PROBLEM STATEMENT:
Of the lines listed below, return exactly those that run from the line containing "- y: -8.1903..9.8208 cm" through the line containing "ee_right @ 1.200", both included.

-------- RECORDS PROVIDED --------

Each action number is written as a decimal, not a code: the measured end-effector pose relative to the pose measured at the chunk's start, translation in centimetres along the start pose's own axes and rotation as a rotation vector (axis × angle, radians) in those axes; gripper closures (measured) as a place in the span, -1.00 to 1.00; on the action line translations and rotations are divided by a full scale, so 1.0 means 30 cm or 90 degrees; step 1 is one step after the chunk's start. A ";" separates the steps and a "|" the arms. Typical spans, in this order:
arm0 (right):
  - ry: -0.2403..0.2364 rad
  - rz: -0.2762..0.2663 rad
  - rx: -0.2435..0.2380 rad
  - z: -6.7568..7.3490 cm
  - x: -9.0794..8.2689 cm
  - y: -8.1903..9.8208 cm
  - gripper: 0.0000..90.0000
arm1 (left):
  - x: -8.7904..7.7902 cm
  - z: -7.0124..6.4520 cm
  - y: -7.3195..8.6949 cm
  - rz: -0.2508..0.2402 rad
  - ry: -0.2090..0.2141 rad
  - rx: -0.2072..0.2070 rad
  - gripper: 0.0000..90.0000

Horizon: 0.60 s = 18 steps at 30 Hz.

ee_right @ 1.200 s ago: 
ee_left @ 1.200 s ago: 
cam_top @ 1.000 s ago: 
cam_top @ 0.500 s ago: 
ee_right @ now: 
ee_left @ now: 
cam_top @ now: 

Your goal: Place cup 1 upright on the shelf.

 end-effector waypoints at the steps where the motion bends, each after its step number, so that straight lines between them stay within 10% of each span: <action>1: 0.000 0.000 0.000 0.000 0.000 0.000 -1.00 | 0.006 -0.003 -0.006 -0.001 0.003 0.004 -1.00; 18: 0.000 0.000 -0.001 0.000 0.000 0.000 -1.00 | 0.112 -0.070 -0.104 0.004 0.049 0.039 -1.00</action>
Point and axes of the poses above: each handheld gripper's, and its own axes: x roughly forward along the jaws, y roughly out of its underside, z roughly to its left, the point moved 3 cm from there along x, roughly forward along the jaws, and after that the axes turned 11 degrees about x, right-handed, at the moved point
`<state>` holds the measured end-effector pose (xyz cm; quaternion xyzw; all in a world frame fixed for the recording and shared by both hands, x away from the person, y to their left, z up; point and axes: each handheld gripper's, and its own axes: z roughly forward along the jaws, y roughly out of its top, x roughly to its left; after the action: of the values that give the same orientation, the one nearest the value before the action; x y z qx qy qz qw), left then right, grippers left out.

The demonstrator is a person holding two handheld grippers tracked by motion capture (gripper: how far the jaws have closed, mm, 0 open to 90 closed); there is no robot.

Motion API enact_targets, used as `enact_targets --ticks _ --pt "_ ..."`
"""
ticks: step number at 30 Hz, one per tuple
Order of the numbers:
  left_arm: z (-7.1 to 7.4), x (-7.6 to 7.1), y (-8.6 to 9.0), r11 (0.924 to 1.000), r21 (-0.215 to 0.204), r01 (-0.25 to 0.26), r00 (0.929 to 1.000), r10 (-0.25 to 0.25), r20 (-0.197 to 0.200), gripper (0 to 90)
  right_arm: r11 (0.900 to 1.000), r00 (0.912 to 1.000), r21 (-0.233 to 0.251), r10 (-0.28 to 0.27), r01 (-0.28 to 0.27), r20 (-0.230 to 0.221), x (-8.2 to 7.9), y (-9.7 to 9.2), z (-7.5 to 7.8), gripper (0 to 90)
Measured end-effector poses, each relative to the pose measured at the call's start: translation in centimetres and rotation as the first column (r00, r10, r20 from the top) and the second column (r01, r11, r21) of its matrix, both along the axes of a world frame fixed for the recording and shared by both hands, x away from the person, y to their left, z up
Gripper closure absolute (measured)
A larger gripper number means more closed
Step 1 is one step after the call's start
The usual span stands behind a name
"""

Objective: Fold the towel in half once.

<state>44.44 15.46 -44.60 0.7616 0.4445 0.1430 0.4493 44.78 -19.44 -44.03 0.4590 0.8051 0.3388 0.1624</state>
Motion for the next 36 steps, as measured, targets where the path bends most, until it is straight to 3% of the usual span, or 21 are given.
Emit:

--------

SOLUTION FOR THIS EXERCISE:
  - y: -8.1903..9.8208 cm
  - gripper: 0.0000..90.0000
arm1 (left):
  - x: -8.7904..7.7902 cm
  - z: -7.0124..6.4520 cm
  - y: -7.3195..8.6949 cm
  - rz: -0.2508..0.2402 rad
  - ry: -0.2090..0.2141 rad
  - rx: -0.2072..0.2070 rad
  - gripper: 0.0000..90.0000

Horizon: 0.60 s = 18 steps at 30 Hz.

ee_right @ 1.200 s ago: 

The output is finished.